WHAT NEEDS TO BE DONE: Each line below from the line with "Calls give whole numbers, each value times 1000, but" to the line with "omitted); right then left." must be copied exactly, including those two, and no picture may appear in the copy.

PROVIDED DATA:
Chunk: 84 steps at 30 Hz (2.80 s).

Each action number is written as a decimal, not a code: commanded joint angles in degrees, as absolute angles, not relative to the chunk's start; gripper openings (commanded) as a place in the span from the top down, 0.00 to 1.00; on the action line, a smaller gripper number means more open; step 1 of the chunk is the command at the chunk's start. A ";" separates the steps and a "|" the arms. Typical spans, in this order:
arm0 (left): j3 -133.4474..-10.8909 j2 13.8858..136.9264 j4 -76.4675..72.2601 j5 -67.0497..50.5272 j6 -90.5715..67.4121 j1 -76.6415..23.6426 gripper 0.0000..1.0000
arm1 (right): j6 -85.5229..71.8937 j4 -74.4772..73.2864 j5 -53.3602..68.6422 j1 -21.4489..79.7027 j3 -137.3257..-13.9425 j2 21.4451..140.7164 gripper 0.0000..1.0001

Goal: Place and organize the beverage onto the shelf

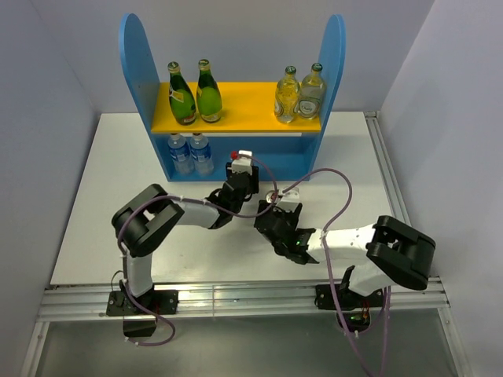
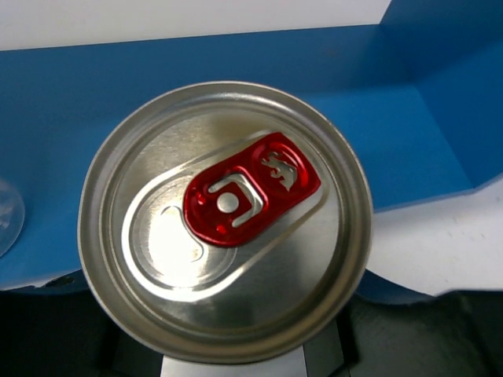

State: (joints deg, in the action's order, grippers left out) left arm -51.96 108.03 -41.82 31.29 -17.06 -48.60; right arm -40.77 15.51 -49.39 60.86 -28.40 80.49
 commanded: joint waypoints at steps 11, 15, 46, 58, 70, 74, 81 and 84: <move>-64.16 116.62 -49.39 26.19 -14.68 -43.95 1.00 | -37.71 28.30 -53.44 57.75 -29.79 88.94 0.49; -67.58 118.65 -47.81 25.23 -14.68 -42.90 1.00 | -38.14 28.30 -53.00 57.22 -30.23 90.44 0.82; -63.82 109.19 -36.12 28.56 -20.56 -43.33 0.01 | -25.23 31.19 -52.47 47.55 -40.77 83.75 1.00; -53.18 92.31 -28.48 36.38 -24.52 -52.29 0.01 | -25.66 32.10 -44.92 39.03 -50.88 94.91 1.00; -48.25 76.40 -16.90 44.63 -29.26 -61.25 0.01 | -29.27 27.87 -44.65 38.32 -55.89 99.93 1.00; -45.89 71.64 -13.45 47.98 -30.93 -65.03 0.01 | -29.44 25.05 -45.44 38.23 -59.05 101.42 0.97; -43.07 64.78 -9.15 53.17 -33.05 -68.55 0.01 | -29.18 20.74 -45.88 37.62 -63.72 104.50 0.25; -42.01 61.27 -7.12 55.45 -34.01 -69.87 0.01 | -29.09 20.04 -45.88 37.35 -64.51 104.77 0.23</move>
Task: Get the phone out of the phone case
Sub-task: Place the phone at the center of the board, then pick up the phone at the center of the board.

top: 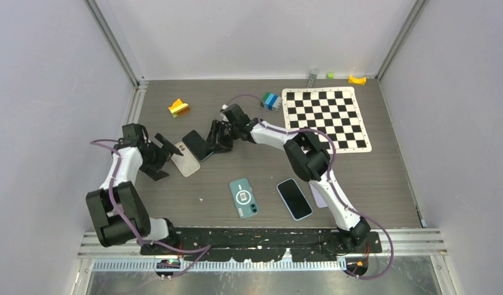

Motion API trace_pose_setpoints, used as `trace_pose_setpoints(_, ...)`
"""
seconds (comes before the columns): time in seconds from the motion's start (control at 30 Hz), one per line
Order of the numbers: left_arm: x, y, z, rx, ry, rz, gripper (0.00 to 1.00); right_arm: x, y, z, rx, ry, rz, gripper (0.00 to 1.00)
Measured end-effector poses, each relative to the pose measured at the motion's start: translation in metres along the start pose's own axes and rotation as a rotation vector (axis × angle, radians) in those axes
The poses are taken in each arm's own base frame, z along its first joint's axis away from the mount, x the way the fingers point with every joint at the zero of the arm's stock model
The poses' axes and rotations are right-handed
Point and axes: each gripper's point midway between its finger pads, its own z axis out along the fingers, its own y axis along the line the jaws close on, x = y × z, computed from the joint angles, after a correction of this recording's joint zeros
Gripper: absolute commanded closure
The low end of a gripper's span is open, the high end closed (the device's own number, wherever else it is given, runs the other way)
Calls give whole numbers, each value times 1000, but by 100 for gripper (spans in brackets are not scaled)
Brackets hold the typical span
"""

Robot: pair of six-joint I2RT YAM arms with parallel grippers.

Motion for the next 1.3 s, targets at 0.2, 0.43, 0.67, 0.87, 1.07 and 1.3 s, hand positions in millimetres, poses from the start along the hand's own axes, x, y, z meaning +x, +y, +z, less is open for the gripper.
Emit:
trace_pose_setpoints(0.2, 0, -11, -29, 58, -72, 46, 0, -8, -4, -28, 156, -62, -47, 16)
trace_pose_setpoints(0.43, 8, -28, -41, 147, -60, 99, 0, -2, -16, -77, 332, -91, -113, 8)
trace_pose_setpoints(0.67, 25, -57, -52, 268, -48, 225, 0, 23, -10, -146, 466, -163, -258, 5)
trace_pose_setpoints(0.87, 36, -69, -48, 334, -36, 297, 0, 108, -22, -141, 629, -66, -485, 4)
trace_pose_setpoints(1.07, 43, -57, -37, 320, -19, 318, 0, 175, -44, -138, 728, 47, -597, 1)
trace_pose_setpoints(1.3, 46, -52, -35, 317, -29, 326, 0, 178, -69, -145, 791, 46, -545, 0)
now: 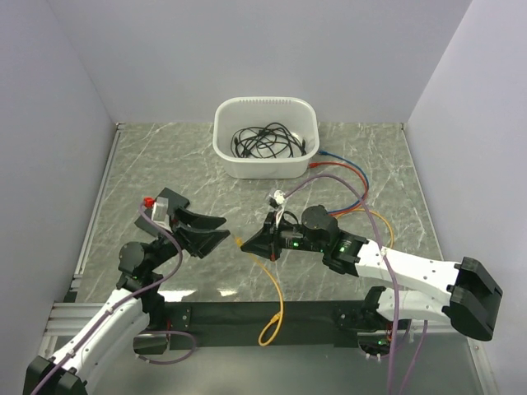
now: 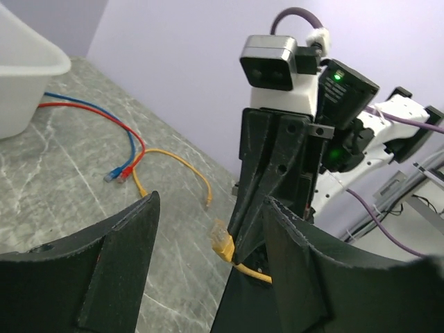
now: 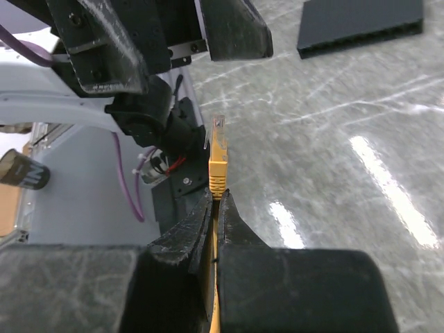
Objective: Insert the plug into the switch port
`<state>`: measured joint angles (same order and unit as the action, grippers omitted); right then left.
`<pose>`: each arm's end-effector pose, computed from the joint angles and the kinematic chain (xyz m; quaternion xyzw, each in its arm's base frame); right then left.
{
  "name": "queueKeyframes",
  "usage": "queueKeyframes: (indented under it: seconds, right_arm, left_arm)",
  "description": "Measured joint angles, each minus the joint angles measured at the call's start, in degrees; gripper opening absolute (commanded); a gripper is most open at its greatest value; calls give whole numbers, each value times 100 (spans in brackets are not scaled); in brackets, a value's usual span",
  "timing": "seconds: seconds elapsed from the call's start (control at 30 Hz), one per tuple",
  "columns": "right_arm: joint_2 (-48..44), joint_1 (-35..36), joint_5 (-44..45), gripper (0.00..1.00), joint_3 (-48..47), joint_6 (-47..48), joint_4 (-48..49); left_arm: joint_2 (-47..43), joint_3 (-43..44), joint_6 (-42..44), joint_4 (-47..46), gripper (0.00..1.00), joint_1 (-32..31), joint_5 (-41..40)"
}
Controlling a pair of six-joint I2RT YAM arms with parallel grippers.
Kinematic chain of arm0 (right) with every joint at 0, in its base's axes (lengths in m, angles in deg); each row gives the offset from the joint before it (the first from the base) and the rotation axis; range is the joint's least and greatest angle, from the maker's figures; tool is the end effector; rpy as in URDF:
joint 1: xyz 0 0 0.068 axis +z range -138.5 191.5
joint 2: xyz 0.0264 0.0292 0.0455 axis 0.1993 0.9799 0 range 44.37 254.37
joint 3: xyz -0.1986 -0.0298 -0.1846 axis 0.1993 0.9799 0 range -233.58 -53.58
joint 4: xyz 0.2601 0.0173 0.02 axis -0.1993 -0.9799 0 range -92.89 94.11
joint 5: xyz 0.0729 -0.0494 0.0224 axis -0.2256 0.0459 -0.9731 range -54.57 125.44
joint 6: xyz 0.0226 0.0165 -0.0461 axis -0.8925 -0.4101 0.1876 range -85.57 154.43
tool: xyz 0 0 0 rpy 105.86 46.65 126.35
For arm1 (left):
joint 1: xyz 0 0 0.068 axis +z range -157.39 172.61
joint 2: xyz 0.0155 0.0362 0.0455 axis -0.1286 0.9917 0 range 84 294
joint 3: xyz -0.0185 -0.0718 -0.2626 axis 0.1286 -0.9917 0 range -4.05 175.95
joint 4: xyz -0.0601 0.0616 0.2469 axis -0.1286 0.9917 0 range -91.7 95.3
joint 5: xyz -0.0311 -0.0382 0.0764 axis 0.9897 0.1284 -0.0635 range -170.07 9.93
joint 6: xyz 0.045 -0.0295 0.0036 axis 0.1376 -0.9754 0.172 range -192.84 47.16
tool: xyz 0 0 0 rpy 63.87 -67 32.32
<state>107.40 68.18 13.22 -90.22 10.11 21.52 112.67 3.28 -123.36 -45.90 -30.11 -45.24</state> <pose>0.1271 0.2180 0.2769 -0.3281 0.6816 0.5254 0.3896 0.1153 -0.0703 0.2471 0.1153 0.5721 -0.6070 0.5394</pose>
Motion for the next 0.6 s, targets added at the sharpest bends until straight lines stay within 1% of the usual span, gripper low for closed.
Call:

TASK SOLUTION:
Calls give whole numbers, each value times 1000, but by 100 for gripper (spans in brackets are not scaled)
Brackets hold the typical span
"""

Robot: pair of six-joint I2RT YAM arms with parallel grippers.

Motion for the next 1.3 s, targets at 0.2, 0.43, 0.67, 0.87, 1.07 and 1.3 s, hand positions in millimetres, poses from the start along the hand's own axes, x, y, z meaning +x, +y, +z, less is open for the gripper.
Emit:
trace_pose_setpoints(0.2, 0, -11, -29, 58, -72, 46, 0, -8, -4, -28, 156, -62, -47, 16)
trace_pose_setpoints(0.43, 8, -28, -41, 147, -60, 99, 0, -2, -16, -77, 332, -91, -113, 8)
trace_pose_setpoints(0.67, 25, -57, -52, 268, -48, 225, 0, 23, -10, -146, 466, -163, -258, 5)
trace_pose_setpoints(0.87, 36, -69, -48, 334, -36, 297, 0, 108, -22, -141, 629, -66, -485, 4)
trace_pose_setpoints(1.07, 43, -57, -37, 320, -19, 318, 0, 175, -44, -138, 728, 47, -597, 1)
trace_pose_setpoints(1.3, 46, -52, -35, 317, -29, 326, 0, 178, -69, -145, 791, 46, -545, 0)
now: 
now: 
now: 
Objective: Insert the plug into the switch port
`<state>`: measured joint angles (same order and unit as the action, grippers omitted); right then left.

What came before makes up the full response.